Armed with this info I'm hopeful/confident the front tire change will happen this weekend. Thanks so much for the tips!
Lots of good info here.
How many of you carry a front and rear replacement tube? I've heard rumor that you can run a front tube in the rear for a trail fix.
Yes, you can put any size larger in a smaller tire as a temp fix, we even put an 18 inch tube in a 19" rear wheel one time, the guy didn't even know he was running a 19" rim....we kept wondering why it was such a tight fit....
The thing about putting a 21" tube in an 18" rear, when you get home, you have to swap it out again. I always carry an 18" tube and a 21" tube AND a patch kit and a 12v pump, I kinda have to ......
Great pics Austinjake!
What's the 2nd rod you are using for a makeshift center stand?
Was wondering how people do it on bikes without a center stand.
Where do you carry the 30 gallon metal drum on a trip ?

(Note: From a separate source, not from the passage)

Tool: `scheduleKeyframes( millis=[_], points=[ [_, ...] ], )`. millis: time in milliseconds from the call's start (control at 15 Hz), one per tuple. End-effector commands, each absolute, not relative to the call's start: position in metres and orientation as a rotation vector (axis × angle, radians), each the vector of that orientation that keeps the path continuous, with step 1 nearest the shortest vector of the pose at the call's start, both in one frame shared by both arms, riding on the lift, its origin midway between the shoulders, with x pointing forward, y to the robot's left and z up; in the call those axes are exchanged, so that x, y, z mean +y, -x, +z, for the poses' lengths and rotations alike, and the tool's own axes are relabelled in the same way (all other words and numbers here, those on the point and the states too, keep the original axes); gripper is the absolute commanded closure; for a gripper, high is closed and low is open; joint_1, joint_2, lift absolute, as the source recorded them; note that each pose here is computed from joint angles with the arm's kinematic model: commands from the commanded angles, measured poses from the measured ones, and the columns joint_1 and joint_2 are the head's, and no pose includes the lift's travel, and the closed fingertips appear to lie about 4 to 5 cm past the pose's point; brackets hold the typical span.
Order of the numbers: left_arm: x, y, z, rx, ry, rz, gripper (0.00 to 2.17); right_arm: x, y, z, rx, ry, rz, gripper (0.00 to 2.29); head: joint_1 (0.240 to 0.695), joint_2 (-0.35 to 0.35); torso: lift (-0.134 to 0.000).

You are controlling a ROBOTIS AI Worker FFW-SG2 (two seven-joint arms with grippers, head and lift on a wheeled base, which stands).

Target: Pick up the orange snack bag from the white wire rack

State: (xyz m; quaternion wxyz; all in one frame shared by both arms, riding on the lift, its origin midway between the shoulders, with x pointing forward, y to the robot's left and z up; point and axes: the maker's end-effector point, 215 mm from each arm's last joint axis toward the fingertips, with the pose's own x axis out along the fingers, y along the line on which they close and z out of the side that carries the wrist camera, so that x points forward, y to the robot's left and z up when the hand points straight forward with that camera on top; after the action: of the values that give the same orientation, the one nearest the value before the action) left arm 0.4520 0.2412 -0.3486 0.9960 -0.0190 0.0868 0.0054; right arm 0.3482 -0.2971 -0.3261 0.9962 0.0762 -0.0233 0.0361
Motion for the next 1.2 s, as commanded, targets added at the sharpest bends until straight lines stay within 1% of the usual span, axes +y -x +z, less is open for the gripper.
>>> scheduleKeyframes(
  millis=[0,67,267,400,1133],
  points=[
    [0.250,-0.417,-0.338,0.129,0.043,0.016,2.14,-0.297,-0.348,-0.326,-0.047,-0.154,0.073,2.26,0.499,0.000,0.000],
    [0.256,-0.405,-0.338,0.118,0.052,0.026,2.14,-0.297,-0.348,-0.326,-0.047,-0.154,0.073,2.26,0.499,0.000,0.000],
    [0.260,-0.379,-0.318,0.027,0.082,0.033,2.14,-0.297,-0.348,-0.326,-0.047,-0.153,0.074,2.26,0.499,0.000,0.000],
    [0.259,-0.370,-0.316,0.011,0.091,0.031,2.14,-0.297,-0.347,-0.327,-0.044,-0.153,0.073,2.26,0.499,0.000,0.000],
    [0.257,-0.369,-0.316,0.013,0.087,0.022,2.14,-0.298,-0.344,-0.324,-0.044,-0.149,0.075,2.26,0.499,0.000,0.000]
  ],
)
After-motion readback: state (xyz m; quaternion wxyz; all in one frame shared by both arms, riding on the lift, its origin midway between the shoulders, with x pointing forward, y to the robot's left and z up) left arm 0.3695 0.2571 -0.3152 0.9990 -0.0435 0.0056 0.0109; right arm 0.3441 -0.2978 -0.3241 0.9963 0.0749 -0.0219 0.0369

My friends bike outside of Las Vegas this past weekend. Between us we had everything needed to change it out. Airing it up was another storyghead:
Sent from the depths of my pockets
Yep, you look just like your avatar :huh Now trying to get that image erased from my permanent memory
If you have space, a small piece of tarp to work on helps minimize the dirt and grit getting inside the tire when there's no clean working surface. Grit inside the tire can grind a hole in the tube and you'll get more practice at fixing it. I cut a 3' x 3' piece of cheap blue tarp material and added it to my tire kit. Also helps to remove as much dust, dirt and mud from the tire and wheel before opening it up if you can.
My opportunity to practice/learn from a couple weeks ago.
Yeah..... Not me. I've thought about doing something similar. I was thinking 18x18 to keep the bearings clean. I was very happy with my kit though neither of us packed our pumpsdown: but we still managed to get the job done quickly for our first time in the field. Luckily we were right outside of a small town so I just took the tire and aired it up. Lessen learned though. Don't assume the other guy has what you may need.